Consulting a podiatrist-chiropodist now takes place through two distinct channels. Direct access applies to clinical foot examinations, pedicure treatments, and the design of foot orthotics. Patients can schedule an appointment without consulting their primary care physician.
However, a prescription remains essential in certain cases:
- For the reimbursement of orthopedic insoles by Health Insurance
- When monitoring chronic conditions such as diabetes
- For the management of certain specific treatments
Diabetics benefit from a special approach. The podiatrist can directly assess the patient's podiatric risk and prescribe the necessary sessions, thus optimizing therapeutic monitoring.
Podiatrist-doctor relationship: complementarity
Collaboration between podiatrists and physicians is essential for comprehensive patient care. Podiatrists systematically share their diagnostic assessments and treatment reports with their primary care physicians. This two-way communication allows for the refinement of treatment strategies.
In the case of diabetic patients, the podiatrist informs the doctor of the evolution of the podiatric risk, facilitating the adjustment of treatment if necessary. For complex pathologies, regular exchanges between these professionals ensure a consistent and personalized approach.
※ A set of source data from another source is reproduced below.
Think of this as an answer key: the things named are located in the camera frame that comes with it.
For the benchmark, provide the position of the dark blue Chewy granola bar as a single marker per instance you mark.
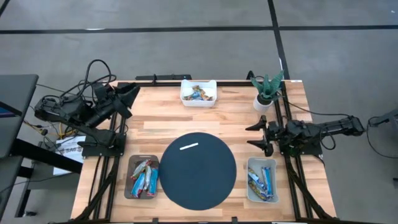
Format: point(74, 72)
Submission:
point(255, 179)
point(256, 191)
point(267, 182)

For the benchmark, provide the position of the black desk leg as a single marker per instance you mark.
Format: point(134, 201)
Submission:
point(46, 155)

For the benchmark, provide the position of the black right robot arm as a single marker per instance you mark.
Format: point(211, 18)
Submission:
point(335, 124)

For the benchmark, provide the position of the white plastic bin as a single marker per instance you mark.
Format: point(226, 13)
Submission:
point(199, 104)

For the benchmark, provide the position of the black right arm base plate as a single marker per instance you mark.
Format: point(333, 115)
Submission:
point(314, 152)

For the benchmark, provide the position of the dark gray translucent bin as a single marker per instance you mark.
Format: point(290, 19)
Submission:
point(127, 193)

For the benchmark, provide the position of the long black frame rail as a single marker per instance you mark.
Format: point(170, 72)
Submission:
point(168, 84)
point(192, 222)

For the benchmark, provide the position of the gray desk top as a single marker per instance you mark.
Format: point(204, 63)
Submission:
point(15, 93)

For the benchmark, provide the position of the black clamp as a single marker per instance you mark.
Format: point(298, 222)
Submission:
point(155, 221)
point(234, 220)
point(154, 81)
point(249, 74)

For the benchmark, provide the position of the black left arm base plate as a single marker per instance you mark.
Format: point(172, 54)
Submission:
point(93, 151)

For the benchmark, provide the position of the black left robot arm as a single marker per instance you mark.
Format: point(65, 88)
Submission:
point(62, 110)

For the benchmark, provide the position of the green artificial plant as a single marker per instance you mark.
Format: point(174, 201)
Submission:
point(267, 85)

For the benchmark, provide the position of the white paper sheet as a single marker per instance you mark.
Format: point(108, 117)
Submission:
point(70, 146)

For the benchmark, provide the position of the white plant pot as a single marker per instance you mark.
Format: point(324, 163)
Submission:
point(260, 107)

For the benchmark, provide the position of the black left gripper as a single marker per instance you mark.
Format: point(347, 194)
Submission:
point(104, 109)

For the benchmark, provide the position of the light gray plastic bin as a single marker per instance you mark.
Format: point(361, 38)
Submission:
point(273, 161)

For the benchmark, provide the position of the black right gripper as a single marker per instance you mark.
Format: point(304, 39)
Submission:
point(281, 137)

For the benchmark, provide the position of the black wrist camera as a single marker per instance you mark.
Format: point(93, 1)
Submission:
point(273, 129)
point(100, 91)

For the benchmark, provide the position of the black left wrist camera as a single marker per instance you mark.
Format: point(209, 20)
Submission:
point(100, 91)

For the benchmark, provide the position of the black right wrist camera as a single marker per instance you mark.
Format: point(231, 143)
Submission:
point(273, 129)

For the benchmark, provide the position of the round dark blue woven mat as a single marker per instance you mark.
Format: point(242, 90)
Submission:
point(197, 174)

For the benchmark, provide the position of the black power strip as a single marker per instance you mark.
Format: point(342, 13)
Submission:
point(168, 77)

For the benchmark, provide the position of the white label strip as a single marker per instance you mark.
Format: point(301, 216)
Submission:
point(189, 146)

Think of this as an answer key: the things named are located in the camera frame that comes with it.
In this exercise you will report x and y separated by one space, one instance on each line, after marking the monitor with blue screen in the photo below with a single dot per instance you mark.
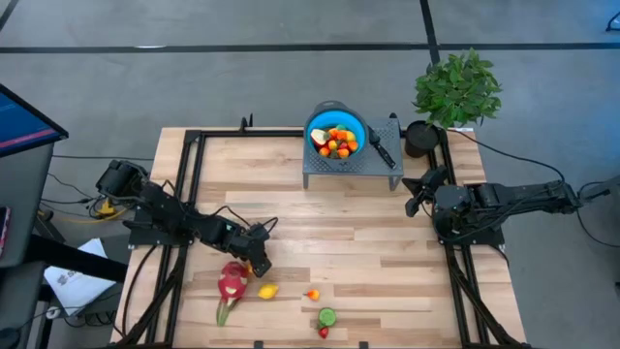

This synergy improves the quality of care provided by combining the podiatrist's specific expertise with the practitioner's general medical knowledge. It contributes to better prevention and more effective monitoring of foot conditions.
Fees and agreements for podiatrists
Fees for chiropodists and podiatrists vary depending on their sector of practice. In sector 1, they apply the rates set by the national convention. Sector 2 allows for additional charges, with a requirement for moderation.
The fee structure varies depending on the procedure performed. For example, an initial podiatric assessment generally costs more than a follow-up session. Specific treatments such as orthoplasty also have their own scales.
Displaying prices in the office is mandatory. It must include:
- Prices for routine consultations
- The amount of any excess charges
- Billing conditions for medical devices
The agreement directly influences the practitioner's freedom of pricing and the payment terms for patients.
Recent developments: RIST law and perspectives
The promulgation of the RIST law in May 2023 marked a major turning point for the profession of chiropodist and podiatrist. This reform significantly expanded the scope of these practitioners' activities, allowing them to directly prescribe foot orthoses.
The impact of this law is already being felt on the ground. Patients benefit from easier access to podiatric care, reducing treatment wait times.
Looking ahead, we can envisage a shift in the podiatrist's role towards a more preventative approach. The ability to assess podiatric risk in diabetics opens the way to better anticipation of complications.
This increased autonomy could also lead to a redefinition of interprofessional collaborations, strengthening the role of the podiatrist in the healthcare pathway.